## [Work instruction]
Find the string "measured" in the listing below and return each line it appears in.

Material provided Block Start

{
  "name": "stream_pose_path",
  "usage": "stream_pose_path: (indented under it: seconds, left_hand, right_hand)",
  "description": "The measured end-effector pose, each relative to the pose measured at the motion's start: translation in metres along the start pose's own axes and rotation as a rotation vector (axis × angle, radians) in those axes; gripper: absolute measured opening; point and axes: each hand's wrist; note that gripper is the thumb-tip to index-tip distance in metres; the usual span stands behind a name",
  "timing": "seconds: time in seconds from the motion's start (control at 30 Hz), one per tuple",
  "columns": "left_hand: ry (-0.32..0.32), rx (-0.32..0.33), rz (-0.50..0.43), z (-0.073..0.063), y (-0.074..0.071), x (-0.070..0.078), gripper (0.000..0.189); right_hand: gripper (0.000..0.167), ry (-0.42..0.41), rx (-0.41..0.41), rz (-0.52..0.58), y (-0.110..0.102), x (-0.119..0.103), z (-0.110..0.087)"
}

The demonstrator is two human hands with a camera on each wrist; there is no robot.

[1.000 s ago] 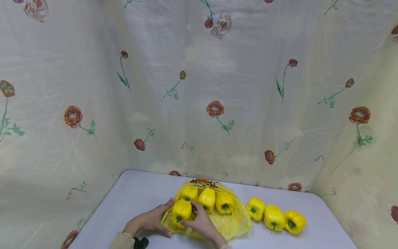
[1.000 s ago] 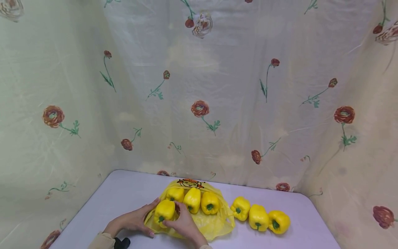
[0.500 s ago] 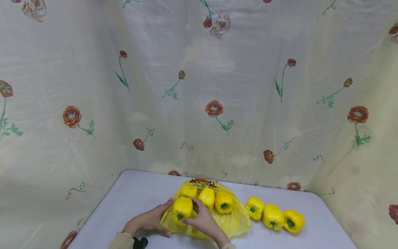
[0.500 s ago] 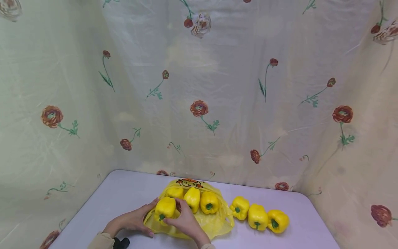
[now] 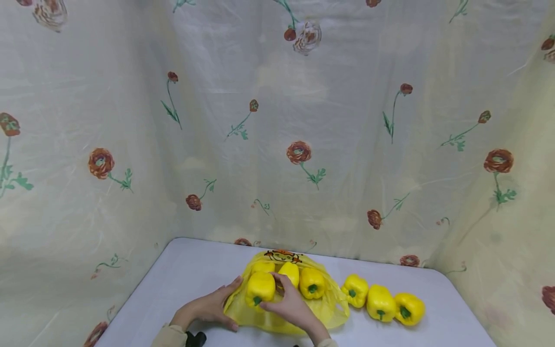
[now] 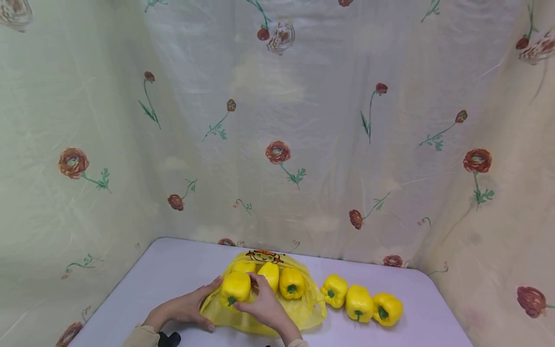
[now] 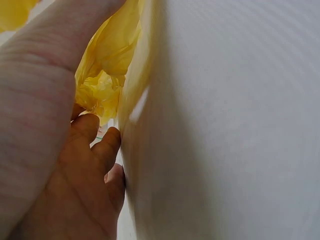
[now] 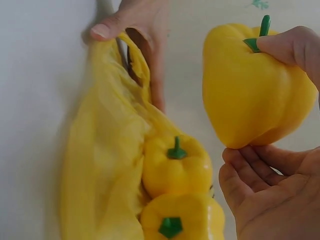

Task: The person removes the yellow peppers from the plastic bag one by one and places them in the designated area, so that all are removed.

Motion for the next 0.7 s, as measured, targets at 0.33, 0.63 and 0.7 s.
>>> stream_pose_path:
  seconds: [0.33, 0.63, 0.7]
  left_hand:
    - [-0.011, -0.01, -0.005, 0.0, 0.0, 0.002, 0.123]
    - [-0.014, -0.018, -0.005, 0.0, -0.001, 0.002, 0.121]
    - [-0.014, -0.017, -0.004, 0.0, 0.0, 0.002, 0.121]
  right_hand:
    - [0.086, -0.001, 0.008, 0.002, -0.02, -0.006, -0.005]
    - [0.087, 0.006, 0.047, 0.025, -0.038, -0.01, -0.009]
    - [0.088, 0.015, 0.065, 0.029, -0.041, -0.01, -0.01]
Point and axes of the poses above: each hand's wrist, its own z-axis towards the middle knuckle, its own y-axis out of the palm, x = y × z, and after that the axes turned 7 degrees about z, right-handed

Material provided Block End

## [Solved problem]
  "description": "The measured end-effector pose, each relative to the pose measured at the motion's start: translation in metres along the start pose's own axes and rotation as a rotation vector (axis × angle, radians) in those axes; gripper: absolute measured opening; point and axes: each hand's wrist; note that gripper is the thumb-tip to index-tip distance in metres; the usual span stands behind a name",
Motion for the next 0.7 s, as measured, targets at 0.33, 0.63 and 0.7 s.

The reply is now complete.